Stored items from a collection
——————————

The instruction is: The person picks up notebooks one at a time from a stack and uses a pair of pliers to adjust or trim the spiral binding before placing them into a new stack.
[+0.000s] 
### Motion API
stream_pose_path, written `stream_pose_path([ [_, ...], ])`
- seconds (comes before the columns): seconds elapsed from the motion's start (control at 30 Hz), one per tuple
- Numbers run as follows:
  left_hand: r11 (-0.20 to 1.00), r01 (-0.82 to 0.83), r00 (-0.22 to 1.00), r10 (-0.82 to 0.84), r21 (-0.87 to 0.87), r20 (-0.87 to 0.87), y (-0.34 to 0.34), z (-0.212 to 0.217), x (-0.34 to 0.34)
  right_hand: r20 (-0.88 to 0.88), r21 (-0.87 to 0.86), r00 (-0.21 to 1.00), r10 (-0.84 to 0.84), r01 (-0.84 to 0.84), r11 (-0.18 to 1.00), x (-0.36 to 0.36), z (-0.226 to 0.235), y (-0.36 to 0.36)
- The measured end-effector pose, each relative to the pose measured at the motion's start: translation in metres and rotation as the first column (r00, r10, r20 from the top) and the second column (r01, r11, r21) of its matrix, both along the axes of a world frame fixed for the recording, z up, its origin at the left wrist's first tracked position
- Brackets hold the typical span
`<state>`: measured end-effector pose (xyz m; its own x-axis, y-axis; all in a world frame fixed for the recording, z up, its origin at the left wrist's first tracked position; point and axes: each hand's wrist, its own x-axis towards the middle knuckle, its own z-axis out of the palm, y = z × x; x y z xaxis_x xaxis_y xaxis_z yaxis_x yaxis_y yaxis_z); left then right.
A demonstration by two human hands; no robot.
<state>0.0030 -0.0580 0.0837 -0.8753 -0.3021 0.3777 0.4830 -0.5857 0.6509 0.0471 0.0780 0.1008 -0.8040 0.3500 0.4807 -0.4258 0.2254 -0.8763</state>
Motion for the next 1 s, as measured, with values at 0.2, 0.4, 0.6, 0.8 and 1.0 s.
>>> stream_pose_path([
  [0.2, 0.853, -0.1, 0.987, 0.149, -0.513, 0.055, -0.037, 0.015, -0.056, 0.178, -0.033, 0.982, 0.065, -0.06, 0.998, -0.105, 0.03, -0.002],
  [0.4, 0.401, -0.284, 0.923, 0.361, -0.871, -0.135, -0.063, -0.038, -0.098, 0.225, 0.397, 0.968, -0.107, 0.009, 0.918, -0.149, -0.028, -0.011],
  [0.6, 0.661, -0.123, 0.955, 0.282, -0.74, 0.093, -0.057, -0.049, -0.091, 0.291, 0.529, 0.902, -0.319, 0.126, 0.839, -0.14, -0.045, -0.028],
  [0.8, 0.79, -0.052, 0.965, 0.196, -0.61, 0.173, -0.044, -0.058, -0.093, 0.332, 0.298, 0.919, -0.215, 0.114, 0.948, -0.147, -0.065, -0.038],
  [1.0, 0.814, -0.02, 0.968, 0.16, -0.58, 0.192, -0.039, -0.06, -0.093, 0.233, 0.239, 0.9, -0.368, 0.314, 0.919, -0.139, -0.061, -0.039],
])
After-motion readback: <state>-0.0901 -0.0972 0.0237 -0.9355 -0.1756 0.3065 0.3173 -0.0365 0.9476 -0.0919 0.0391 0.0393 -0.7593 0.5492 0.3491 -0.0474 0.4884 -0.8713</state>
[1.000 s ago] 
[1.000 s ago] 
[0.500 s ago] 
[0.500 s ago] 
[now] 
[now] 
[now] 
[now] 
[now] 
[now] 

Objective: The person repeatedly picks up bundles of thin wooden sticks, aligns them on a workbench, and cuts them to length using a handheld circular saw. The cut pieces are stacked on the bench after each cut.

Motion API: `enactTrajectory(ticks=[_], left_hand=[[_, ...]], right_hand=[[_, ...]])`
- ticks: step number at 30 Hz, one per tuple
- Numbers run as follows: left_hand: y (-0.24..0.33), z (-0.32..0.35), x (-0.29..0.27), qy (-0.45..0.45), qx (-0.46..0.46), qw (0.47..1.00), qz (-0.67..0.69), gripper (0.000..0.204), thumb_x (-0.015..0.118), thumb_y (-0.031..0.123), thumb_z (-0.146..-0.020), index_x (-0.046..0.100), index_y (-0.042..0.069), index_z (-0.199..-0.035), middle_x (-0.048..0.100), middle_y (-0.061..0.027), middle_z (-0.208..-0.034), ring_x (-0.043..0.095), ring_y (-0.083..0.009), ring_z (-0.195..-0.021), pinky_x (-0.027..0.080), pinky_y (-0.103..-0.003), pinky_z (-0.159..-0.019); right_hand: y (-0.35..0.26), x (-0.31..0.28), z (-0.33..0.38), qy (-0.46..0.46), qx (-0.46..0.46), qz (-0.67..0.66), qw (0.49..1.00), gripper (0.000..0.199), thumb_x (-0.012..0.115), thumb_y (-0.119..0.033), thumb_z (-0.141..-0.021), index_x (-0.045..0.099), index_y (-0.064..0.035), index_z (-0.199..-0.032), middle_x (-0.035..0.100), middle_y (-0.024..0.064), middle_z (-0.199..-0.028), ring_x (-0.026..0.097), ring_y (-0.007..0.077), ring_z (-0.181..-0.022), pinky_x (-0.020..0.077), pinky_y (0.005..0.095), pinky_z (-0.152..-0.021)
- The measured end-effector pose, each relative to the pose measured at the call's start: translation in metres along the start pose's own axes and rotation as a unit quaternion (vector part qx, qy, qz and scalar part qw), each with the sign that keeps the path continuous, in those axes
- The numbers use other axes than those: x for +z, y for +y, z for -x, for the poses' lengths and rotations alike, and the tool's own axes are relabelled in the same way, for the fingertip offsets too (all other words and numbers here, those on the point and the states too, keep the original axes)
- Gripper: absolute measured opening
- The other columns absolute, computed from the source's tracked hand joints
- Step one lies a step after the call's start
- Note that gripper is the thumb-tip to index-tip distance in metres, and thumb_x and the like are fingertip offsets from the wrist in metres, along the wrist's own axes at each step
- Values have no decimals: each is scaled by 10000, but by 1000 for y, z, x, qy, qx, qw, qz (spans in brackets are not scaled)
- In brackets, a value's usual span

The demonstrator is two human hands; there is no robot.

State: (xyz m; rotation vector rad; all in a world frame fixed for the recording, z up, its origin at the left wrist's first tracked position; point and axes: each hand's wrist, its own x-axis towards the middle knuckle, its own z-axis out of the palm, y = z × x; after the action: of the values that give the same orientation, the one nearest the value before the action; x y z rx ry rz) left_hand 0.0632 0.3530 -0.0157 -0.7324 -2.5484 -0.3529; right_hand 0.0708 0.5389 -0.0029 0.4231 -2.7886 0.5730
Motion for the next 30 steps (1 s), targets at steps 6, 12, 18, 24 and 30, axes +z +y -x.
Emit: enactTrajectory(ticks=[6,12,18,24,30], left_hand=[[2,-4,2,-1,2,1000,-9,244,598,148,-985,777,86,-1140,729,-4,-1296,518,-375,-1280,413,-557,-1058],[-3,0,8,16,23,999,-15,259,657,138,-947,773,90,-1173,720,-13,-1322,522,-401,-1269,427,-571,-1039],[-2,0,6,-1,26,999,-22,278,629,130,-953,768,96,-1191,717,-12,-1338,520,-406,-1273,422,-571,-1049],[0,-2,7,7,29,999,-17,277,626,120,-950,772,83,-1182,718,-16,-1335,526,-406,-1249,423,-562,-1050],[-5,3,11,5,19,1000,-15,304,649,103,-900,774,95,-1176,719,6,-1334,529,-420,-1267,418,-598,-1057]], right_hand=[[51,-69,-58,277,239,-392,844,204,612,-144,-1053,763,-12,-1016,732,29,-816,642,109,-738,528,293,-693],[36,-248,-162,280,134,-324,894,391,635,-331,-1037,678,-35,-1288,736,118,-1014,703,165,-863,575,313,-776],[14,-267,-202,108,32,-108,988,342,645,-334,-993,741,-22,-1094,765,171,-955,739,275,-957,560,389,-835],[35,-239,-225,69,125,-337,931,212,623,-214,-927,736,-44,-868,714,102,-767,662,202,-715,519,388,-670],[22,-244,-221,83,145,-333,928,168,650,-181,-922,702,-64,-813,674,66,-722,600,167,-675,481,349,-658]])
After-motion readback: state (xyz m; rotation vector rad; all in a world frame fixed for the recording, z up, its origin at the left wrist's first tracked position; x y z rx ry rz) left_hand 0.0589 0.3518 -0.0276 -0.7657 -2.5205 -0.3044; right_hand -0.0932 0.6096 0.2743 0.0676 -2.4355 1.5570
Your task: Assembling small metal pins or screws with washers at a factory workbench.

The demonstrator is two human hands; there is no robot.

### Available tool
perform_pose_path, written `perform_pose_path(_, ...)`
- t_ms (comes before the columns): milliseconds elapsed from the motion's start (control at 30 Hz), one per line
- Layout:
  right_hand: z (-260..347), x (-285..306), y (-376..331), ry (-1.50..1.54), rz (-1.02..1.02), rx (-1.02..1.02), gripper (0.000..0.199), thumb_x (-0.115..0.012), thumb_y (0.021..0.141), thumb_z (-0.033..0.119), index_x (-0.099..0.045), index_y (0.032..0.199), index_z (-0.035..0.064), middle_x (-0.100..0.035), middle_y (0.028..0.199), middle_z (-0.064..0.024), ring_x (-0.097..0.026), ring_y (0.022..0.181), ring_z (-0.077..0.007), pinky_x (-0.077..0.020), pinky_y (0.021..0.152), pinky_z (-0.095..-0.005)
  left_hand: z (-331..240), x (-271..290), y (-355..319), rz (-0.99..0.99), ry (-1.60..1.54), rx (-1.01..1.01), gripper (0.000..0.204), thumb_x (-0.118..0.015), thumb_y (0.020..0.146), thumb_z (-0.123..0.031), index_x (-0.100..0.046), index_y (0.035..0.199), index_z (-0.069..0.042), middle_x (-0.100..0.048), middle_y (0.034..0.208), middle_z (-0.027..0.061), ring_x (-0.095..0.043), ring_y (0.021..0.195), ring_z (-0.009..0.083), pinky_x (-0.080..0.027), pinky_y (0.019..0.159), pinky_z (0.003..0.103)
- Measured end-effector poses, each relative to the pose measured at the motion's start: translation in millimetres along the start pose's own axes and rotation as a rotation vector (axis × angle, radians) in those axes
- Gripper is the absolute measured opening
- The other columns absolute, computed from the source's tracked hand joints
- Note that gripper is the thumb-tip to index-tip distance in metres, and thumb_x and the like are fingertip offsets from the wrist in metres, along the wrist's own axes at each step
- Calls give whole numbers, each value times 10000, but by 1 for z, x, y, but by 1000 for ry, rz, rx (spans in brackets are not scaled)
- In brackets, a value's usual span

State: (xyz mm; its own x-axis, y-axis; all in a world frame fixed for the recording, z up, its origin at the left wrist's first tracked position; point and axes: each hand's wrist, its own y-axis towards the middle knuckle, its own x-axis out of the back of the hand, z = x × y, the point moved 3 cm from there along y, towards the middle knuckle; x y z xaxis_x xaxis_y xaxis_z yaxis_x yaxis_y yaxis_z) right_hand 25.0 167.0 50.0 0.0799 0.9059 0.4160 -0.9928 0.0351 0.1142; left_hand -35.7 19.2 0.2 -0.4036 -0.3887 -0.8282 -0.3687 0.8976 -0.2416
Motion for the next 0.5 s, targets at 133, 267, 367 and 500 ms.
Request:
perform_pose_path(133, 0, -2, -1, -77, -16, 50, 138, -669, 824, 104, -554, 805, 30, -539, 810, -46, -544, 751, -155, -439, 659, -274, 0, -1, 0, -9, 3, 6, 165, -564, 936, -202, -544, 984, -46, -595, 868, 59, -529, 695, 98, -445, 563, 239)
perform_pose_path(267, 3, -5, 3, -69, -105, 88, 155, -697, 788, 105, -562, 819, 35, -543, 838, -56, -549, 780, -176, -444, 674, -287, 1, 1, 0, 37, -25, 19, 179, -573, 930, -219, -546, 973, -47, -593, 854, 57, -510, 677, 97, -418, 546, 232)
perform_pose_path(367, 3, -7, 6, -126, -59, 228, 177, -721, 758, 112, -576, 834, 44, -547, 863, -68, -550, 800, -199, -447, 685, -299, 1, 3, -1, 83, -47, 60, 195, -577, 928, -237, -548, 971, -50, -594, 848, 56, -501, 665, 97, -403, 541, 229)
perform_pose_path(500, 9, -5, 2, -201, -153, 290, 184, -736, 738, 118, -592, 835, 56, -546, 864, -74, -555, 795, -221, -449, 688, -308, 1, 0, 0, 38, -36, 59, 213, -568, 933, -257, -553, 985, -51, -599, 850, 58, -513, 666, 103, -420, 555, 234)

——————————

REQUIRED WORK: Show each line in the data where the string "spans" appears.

RESPONSE:
- Values have no decimals: each is scaled by 10000, but by 1000 for y, z, x, qy, qx, qw, qz (spans in brackets are not scaled)
- Calls give whole numbers, each value times 10000, but by 1 for z, x, y, but by 1000 for ry, rz, rx (spans in brackets are not scaled)

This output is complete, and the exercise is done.